Things I did:
- Configured a .devcontainer, Dockerfile, settings.json, launch.json, and github actions for a personal project.
- Pasted in
tree
of directory structure to explore high-level organization options. - Converted 20 pages of handwritten research notes into a summarized README.md.
- Asked for libraries which might be helpful, and compared tradeoffs.
- Created tikZ/pgf illustrations, Cmd+K to add details, then Cmd+k again to simplify.
- Fed in 80 paragraphs of notes, asked for suggested tests to take them into consideration, wrote them out. (Model not very good at pytest fixtures?)
- Some test failures could not be auto-fixed, paste in stack trace, draft request for help to collaborator.
- Lift and shift is much easier, so started a migration from torch to pytorch-lightning.
- Replaced sections of manually written code with calls to library functions.
- Asked for quality issues to address, then worked through the checklist it gave me.
- Deduplicated redundant code in scripts, organizing logic into modules.
- Went outside of my codebase and used terminal command suggestions to categorize + clean up files in my downloads folder, freeing 1/3rd of used disk space.
- Queried to check my current progress vs what was still remaining in the plan.
- Checked for inconsistencies when making changes across multiple files.
- Made changes in FileA, then Cmd+K in FileB “Change to be compatible with @FileA”
- Asked if FileC would need modifications or not, and if so, what it would involve.
- Pasted in sample external code and Cmd+k to integrate it with my project.
- At work, took a stale PR, set up new branch, Cmd+k old comments, checked it in.
- Asked a principal engineer for a quick call, shared screen, recorded convo for 4.5 min, pasted transcript to chat, list changes discussed, implement them.
- Wanted to learn memory management, had it generate puzzles for me to solve, told it to calibrate difficulty of next round of problems based on score my answers get.
- A lot of prompt engineering to convince model to ask decent questions, found napkin math helps more than adding quotes from high quality textbooks/blog posts.
Feedback:
- Being given all the steps at once is overwhelming.
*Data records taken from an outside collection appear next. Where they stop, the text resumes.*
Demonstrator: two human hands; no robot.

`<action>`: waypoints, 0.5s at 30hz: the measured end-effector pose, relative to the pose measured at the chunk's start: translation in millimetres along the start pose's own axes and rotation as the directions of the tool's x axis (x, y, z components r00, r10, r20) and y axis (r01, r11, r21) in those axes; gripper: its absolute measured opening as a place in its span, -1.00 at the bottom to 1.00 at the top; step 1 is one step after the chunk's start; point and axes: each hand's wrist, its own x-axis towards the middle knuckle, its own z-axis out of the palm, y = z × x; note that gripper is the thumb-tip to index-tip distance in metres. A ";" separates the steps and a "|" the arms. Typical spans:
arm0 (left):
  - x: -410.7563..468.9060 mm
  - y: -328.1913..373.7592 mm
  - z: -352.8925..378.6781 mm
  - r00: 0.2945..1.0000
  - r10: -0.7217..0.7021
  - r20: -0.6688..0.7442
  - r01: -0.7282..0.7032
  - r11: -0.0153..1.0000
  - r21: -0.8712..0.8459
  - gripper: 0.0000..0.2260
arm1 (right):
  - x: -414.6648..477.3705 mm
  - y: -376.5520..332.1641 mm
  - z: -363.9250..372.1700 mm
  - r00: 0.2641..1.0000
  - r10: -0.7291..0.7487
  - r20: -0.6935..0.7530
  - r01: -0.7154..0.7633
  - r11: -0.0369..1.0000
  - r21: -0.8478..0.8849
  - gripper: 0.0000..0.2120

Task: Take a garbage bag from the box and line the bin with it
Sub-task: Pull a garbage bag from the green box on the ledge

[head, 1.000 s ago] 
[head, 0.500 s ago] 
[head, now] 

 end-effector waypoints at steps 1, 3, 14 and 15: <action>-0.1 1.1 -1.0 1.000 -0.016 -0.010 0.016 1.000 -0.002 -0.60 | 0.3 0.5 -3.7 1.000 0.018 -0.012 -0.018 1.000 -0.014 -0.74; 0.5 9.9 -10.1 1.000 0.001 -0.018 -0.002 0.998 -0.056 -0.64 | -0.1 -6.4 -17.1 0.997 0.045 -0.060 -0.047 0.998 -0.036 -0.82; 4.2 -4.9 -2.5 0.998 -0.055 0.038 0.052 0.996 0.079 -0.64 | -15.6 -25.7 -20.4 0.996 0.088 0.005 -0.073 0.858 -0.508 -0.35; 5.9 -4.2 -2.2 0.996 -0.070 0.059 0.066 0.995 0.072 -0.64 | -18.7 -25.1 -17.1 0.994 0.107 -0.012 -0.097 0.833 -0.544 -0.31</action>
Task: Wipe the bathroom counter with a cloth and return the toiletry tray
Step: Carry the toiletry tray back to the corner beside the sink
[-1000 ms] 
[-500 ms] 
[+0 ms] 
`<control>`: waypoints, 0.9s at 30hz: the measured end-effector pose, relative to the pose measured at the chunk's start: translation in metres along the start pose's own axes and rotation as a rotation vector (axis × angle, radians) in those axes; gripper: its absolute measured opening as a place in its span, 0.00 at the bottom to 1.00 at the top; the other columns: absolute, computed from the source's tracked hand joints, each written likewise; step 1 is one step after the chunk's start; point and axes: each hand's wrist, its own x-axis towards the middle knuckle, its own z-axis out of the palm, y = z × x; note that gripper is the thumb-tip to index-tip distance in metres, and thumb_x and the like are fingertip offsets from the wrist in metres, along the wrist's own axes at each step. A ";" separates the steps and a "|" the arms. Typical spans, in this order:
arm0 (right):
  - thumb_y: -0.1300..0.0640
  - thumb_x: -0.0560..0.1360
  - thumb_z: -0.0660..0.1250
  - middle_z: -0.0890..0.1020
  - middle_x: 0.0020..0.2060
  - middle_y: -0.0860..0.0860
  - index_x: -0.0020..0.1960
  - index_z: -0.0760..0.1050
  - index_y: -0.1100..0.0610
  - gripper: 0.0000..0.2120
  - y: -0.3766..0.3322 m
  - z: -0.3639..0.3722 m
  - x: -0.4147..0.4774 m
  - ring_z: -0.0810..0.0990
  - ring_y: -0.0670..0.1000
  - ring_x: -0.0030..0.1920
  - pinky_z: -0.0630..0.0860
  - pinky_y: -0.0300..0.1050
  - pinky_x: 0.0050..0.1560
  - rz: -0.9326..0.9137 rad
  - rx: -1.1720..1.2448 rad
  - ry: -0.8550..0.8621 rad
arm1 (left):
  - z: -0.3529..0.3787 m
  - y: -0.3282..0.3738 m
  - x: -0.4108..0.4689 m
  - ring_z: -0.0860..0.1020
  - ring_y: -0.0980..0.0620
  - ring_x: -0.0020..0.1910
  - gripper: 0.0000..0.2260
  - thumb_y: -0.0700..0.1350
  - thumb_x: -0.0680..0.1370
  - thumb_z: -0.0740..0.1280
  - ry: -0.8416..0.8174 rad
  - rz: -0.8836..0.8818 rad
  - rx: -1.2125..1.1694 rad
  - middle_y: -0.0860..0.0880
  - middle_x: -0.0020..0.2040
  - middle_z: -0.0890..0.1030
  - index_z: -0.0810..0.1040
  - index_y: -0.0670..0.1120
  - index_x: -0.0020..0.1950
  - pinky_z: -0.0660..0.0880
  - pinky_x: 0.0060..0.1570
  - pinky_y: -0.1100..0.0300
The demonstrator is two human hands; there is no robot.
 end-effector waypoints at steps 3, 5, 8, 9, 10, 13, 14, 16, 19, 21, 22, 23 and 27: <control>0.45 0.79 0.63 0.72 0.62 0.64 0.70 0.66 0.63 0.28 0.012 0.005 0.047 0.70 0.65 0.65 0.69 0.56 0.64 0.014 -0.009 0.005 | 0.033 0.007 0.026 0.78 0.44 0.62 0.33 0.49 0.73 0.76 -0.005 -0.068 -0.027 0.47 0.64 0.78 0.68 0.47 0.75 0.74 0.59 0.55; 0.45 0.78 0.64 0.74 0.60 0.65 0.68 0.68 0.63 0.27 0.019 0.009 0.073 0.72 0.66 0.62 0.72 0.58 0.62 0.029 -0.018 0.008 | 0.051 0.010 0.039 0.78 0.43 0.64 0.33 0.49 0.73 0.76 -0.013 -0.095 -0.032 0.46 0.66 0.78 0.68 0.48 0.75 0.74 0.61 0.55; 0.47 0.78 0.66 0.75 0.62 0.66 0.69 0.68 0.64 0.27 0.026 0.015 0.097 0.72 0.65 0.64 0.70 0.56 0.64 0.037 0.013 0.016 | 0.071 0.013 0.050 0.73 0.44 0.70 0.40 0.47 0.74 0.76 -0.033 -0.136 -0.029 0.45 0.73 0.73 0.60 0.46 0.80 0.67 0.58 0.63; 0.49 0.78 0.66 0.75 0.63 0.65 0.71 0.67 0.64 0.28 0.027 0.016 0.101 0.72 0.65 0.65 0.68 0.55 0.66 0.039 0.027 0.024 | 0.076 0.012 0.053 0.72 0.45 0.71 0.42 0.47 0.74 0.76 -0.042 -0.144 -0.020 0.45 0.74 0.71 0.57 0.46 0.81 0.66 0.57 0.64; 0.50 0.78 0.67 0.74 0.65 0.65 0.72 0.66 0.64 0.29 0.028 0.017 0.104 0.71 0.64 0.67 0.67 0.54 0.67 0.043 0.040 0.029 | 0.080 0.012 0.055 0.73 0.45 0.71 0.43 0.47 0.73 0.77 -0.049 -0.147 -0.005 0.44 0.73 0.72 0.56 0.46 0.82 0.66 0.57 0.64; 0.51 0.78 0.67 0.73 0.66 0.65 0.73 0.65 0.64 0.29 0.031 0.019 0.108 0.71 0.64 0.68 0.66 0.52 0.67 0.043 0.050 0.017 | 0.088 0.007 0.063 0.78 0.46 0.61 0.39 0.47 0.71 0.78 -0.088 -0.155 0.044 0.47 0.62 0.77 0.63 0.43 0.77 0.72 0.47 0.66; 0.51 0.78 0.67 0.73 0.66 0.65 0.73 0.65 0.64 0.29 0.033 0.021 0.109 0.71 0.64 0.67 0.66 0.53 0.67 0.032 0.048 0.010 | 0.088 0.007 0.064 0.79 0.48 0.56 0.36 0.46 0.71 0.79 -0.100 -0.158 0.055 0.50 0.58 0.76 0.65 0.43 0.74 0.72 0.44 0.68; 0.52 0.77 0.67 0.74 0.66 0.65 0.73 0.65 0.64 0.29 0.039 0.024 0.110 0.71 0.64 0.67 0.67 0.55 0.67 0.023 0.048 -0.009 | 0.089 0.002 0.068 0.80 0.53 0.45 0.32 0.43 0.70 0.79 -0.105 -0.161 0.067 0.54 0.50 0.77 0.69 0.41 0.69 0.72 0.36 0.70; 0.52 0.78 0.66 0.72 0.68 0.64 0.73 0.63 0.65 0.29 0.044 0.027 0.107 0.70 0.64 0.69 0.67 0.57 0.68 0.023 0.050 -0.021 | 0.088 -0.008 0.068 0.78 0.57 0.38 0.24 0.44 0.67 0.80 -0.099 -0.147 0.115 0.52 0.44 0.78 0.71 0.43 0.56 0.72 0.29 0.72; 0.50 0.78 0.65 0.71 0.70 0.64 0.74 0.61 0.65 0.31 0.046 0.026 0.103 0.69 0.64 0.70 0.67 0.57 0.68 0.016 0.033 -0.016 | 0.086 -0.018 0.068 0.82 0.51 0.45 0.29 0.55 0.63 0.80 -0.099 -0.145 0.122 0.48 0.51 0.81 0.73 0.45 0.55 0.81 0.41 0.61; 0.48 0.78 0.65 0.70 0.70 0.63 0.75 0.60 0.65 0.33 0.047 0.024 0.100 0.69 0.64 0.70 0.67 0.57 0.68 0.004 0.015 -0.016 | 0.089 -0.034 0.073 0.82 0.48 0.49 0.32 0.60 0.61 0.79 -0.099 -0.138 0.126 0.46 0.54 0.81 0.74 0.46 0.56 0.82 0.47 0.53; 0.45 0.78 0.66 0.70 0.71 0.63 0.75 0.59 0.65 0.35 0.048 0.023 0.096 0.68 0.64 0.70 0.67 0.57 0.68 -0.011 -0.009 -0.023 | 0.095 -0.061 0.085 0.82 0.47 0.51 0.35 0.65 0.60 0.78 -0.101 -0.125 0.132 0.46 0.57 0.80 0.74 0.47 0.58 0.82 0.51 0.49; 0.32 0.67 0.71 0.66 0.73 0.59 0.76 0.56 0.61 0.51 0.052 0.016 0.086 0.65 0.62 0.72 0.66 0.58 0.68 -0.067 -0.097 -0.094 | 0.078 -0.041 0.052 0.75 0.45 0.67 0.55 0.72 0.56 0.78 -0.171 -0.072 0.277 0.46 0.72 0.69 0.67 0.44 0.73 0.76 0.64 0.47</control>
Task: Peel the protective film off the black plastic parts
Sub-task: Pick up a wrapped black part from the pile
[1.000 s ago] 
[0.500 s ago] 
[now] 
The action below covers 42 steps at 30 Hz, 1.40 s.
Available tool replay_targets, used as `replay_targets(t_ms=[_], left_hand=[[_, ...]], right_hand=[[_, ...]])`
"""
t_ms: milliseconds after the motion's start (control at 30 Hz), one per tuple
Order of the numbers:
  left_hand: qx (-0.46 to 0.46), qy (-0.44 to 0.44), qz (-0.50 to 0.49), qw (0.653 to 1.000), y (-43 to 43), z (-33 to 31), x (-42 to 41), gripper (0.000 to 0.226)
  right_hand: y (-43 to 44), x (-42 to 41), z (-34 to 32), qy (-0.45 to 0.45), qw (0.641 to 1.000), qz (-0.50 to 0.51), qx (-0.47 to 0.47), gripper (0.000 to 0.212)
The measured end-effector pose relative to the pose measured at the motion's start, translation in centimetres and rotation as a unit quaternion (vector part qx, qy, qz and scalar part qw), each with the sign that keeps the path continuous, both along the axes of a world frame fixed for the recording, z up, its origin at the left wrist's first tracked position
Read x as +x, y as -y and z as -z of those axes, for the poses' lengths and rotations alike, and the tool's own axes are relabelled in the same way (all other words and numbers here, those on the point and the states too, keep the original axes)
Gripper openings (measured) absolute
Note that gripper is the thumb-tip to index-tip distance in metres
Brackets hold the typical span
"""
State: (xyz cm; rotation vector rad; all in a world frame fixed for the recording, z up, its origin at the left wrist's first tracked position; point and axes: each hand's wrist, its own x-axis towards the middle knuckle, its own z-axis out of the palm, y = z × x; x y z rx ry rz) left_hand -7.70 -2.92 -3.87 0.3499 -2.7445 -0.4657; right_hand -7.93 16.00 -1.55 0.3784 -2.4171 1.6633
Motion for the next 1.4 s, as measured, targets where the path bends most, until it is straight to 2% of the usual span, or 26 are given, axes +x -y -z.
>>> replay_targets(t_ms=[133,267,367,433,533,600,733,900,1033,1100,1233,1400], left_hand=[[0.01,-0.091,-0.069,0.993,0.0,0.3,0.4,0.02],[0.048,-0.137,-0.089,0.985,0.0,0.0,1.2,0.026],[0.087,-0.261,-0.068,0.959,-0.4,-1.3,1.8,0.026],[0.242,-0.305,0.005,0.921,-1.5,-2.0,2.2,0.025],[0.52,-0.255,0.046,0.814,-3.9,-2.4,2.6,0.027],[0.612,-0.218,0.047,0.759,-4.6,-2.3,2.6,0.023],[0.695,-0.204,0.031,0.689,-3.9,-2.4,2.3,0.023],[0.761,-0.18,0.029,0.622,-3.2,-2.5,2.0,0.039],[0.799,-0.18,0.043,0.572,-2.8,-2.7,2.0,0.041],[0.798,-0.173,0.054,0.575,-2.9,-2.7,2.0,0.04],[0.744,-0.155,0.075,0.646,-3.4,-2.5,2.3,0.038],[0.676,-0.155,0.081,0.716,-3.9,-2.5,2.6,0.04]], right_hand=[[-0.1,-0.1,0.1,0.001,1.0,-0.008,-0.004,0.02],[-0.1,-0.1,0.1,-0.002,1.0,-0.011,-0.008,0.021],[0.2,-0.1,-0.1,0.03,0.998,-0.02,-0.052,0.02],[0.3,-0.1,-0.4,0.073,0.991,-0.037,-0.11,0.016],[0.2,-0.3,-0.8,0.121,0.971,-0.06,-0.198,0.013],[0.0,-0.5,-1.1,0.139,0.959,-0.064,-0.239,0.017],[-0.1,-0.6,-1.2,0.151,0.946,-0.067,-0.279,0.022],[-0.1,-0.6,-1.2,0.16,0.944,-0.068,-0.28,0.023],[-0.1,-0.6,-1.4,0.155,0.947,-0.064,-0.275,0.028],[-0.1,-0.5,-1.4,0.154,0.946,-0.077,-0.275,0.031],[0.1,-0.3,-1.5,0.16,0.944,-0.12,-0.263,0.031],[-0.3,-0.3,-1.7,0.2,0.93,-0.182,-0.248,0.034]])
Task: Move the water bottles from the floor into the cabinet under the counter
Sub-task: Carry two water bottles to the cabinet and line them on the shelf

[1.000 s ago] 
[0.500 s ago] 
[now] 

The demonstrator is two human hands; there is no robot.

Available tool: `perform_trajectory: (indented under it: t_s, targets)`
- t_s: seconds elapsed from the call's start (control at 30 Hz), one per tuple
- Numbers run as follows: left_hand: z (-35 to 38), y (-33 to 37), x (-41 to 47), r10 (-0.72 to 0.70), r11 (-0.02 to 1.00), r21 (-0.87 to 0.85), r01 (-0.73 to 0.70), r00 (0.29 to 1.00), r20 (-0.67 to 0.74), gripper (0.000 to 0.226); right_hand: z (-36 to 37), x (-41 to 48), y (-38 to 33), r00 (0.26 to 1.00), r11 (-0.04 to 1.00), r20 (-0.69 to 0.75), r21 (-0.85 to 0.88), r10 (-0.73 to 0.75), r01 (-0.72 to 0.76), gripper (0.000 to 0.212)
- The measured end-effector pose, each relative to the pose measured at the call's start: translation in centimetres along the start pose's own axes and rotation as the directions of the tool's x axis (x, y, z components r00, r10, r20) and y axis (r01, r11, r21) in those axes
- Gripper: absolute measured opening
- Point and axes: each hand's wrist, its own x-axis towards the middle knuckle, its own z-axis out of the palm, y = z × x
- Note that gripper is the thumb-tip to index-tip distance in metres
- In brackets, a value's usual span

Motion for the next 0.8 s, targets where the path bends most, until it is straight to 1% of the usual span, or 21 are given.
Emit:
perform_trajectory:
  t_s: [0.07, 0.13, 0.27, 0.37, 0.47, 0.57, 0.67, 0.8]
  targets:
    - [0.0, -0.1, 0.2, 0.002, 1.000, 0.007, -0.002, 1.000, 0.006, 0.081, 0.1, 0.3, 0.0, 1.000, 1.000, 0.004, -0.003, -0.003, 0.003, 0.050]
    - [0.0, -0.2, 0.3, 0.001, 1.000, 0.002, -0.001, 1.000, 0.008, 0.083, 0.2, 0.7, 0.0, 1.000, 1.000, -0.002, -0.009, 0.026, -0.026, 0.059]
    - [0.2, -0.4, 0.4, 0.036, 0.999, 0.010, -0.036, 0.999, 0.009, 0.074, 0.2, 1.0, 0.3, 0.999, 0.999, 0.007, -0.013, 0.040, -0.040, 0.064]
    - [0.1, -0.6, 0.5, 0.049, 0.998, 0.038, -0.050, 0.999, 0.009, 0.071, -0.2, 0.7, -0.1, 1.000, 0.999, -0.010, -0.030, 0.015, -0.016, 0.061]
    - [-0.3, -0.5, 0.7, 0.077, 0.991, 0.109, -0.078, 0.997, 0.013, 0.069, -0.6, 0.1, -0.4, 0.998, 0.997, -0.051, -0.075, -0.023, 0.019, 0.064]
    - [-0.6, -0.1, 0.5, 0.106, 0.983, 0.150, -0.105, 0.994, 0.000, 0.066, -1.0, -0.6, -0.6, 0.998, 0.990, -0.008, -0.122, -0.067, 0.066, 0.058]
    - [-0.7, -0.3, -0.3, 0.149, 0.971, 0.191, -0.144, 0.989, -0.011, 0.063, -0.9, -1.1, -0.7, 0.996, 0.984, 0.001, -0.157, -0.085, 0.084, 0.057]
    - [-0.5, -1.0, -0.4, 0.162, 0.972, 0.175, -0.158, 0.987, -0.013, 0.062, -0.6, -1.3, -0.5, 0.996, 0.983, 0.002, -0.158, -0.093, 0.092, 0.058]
Consider option for inner monologue, only showing next step, but can expand entire plan at any time.
- Consider borrowing elements from software designed for people with mental disabilities, e.g https://www.mycoughdrop.com/. This reduces cognitive burden but keeps a human in the loop instead of delegating the task to an agent.
- One example might be, when chat interface creates a bullet point, proactively generate code, add an icon, and put it as an action on a board. .
- Software in the real world often grows organically instead of following a strict design. The lens I take of modern source control, dependency analysis, trace debugging, etc. is a form of genetic engineering where you splice in new traits, generate mutants, select against a fitness function. Consider a “Smart Paste” feature for merging, or a “Disentangle” feature to do the opposite, this could be implemented with a concept slider to select the relative strength of each parent.
- I would like to see more emphasis on understanding and interpretability. Anysphere is set to become commercially successful, shortens AGI timelines by a bit compared to the counterfactual, but not by much given Copilot X… I want to understand Sualeh and Aman’s view on integrating alignment research into their products and mitigating x-risks.